An Experimental Evaluation of Energy-Efficient Green Cloud Computing Strategies
Manuscript Title
An Experimental Evaluation of Energy-Efficient Green Cloud Computing Strategies
Saurabh Prashant Maske
Assistant Professor (CHB) Department of Computer Science, G.S. Gawande Mahavidyalaya, Umarkhed, Dist. Yavatmal
spmaske01@gmail.com
Abstract
The rapid expansion of cloud computing has led to the large-scale deployment of data centers, resulting in high energy consumption and increased environmental concerns. Traditional cloud management approaches mainly emphasize performance optimization, often overlooking energy efficiency and sustainability. Green cloud computing addresses these challenges by introducing energy-aware strategies that aim to minimize power consumption while maintaining acceptable system performance.
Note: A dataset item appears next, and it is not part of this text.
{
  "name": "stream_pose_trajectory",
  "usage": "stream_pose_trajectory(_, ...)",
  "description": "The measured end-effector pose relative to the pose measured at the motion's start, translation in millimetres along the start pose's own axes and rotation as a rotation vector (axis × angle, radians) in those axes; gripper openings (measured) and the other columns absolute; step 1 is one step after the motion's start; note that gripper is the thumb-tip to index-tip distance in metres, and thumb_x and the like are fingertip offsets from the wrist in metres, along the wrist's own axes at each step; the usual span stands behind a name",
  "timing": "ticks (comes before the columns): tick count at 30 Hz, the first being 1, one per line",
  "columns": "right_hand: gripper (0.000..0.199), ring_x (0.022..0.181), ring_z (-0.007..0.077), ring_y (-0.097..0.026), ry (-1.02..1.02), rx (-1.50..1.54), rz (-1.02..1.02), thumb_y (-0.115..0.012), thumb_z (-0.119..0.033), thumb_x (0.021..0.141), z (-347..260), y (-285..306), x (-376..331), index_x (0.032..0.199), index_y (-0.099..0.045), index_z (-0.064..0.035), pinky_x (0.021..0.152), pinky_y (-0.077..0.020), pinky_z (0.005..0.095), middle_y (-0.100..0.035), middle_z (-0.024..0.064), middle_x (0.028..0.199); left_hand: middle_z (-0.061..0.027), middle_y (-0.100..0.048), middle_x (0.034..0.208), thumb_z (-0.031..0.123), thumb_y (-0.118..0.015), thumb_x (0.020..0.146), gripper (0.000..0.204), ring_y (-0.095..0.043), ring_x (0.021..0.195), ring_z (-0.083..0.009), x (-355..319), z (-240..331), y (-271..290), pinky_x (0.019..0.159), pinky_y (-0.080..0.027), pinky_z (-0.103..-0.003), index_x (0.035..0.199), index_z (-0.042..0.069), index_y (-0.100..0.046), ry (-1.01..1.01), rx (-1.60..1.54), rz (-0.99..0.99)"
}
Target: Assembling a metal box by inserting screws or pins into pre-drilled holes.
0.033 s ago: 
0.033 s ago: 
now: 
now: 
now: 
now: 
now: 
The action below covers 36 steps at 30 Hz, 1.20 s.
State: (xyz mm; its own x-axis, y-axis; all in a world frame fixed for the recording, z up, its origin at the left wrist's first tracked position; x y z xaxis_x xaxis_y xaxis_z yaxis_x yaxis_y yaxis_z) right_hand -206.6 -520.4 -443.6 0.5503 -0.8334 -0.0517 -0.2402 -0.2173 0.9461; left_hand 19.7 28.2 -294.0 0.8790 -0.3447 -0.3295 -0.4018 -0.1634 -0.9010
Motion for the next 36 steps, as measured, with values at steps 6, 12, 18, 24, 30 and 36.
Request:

This paper presents an experimental performance study of green cloud computing techniques for energy optimization. The study evaluates multiple energy-efficient strategies, including dynamic virtual machine consolidation, energy-aware resource allocation, idle resource management, and dynamic voltage and frequency scaling. Experiments are conducted using the CloudSim toolkit to simulate a realistic cloud environment with heterogeneous virtual machines and varying workloads.
The performance of green cloud computing techniques is assessed using key metrics such as total energy consumption, average response time, and resource utilization. Experimental results show that the adoption of green strategies significantly reduces energy consumption compared to traditional cloud resource management approaches, while maintaining satisfactory Quality of Service levels. The findings highlight the importance of integrating energy-aware techniques to achieve sustainable and cost-effective cloud computing environments. This study contributes valuable insights for researchers and practitioners aiming to design energy-efficient cloud infrastructures.
Keywords
Green Cloud Computing; Energy Optimization; Energy-Efficient Resource Management; Cloud Computing; Virtual Machine Consolidation; Sustainable Computing.